Genetic influences on cellular reactions to brain injury: activation of microglia in denervated neuropil in mice carrying a mutation (Wld(S)) that causes delayed Wallerian degeneration.

This study examines the relationship between the appearance of degenerative changes in synaptic terminals and axons and the activation of microglia in denervated neuropil regions of normal mice of the C57BL/6 strain and mutant mice (Wld(S)), in which Wallerian degeneration is substantially delayed. The time course of degenerative changes in synaptic terminals and axons was assessed using selective silver staining.

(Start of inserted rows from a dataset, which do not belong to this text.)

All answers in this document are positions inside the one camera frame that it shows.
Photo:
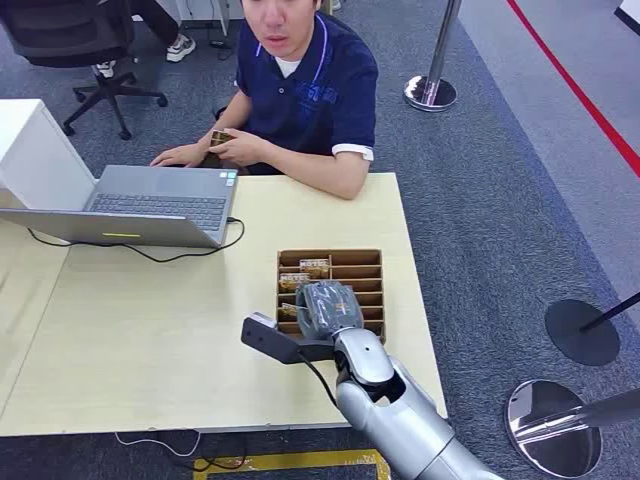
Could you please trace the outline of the person's right hand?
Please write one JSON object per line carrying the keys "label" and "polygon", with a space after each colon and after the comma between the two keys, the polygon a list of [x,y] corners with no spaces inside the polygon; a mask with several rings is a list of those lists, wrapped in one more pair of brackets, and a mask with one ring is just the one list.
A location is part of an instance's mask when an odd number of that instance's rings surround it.
{"label": "person's right hand", "polygon": [[196,142],[165,150],[150,163],[151,167],[195,168],[201,165],[208,153],[208,143]]}

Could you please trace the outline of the person's left hand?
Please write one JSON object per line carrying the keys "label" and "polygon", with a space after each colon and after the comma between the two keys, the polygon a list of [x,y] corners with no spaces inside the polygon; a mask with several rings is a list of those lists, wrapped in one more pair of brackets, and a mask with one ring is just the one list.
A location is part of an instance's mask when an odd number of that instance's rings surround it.
{"label": "person's left hand", "polygon": [[269,142],[254,134],[232,128],[224,132],[232,139],[219,146],[217,155],[222,160],[248,167],[263,161],[269,150]]}

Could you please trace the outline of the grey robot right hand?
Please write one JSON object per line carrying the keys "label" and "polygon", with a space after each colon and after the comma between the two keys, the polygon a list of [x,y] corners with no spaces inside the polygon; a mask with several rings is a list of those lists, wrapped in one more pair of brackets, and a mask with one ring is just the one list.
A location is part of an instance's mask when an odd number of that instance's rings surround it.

Microglial cells were identified by immunostaining for Mac-1, a monoclonal antibody to the CR3 complement receptor, and by histochemical staining for nucleoside diphosphatase (NDPase). Increased argyrophilia, indicative of degenerative changes, was evident as early as 1 day postlesion in normal mice, but was not seen until 6-8 days in mice with the Wld(S) mutation. Microglial activation in normal C57BL/6 mice was evident by 24 hours postlesion, as evidenced by increased immunostaining for Mac-1, increased histochemical staining for NDPase, and morphological changes indicative of an activated phenotype (short, thick processes). Quantitative evaluation of immunostaining for Mac-1 revealed that peak activation occurred between 2 and 6 days postlesion with a return to a quiescent phenotype by 12 days. In contrast, the microglial response was significantly delayed and prolonged in mice bearing the Wld(S) mutation. Activated microglia were not seen within the deafferented area until 6 to 8 days postlesion and peak activation occurred between 12 and 20 days postlesion. These data suggest that the response of microglia in denervated neuropil zones is triggered by the same types of degenerative changes that cause increased argyrophilia as detected by selective silver staining methods.